Article : Man's 'heart attack' was really side effect from swallowed battery

By Ashley P. Taylor - Live Science Contributor 


Whether or not it affects the heart, eating batteries is dangerous.

When a man arrived at the emergency room, it looked to doctors like he was having a heart attack. But that was a false alarm: The man had actually swallowed a battery that messed with his electrocardiogram (EKG), a measure of the heart's electrical activity, according to a new report of the case. 

Once doctors removed the battery, the EKG returned to normal, according to the report, published Monday (Nov. 23) in the journal Annals of Internal Medicine.

"If someone swallows a single battery or multiple batteries, the electrocardiogram can mimic changes consistent with an acute [myocardial infarction, or heart attack]," said Dr. Guy L. Mintz, director of cardiovascular health and lipidology at Northwell Health's Sandra Atlas Bass Heart Hospital in Manhasset, New York, who was not on the case. 

The 26-year-old man was a prison inmate who arrived at the emergency department of Santa Maria Nuova Hospital in Florence, Italy complaining of stomach pain two hours after intentionally swallowing a AA battery. There, having spotted the battery on an X-ray, doctors did an EKG, in which electrodes placed on the chest record the electrical activity of the heart and graph it as a squiggly line on a gridded background.

The EKG showed a sign of a heart attack known as "ST segment elevation." This means that a particular segment of the EKG which is normally flat is instead elevated, Mintz told Live Science. 

The EKG was the inmate's only sign of heart attack. He had no history of cardiovascular disease and his only risk factor for heart disease was cigarette smoking, according to the report. He did not report symptoms of a heart attack (such as shortness of breath), and his levels of cardiac troponin, heart muscle proteins that are released into the blood during a heart attack, were normal. 

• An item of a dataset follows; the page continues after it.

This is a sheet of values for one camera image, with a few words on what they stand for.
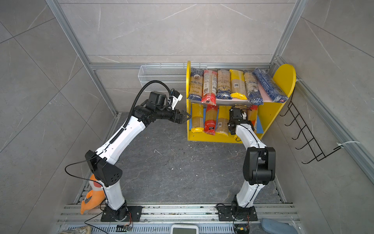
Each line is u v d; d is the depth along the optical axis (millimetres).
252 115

Previous case reports have documented people swallowing batteries and having EKGs with ST elevation, the authors said. For example, this effect has been reported in a man who swallowed six AAA batteries, and another man who swallowed 18 AA batteries. The authors of previous case reports had suggested that perhaps it took more than one battery to alter the EKG. However, this study disproves that hypothesis.

Mintz called the report"interesting niche information."

"[I] doubt [the] majority of clinicians are aware of this phenomenon," Mintz said. He advises doctors treating patients who've swallowed batteries to check for biological markers of heart function (such as troponin levels) before reacting to the abnormal electrocardiogram, and to remove the batteries as soon as possible.

But how could battery ingestion mimic heart attack? The case report suggested that the battery's contact with stomach acid could have produced an electric current that traveled to the heart and affected the EKG. "[This is] not a proven mechanism, but this is a plausible mechanism," Mintz said.

Even though these patients weren't actually having heart attacks, swallowing a battery could still possibly hurt the heart. "Prolonged electrical effects could cause damage to the heart," Mintz said. 

There are, of course, other reasons not to swallow batteries. "Swallowing a battery is dangerous as breakdown can cause chemical leakage or even an intestinal obstruction," Mintz added. 

In the current case, the man had no reported complications from the battery.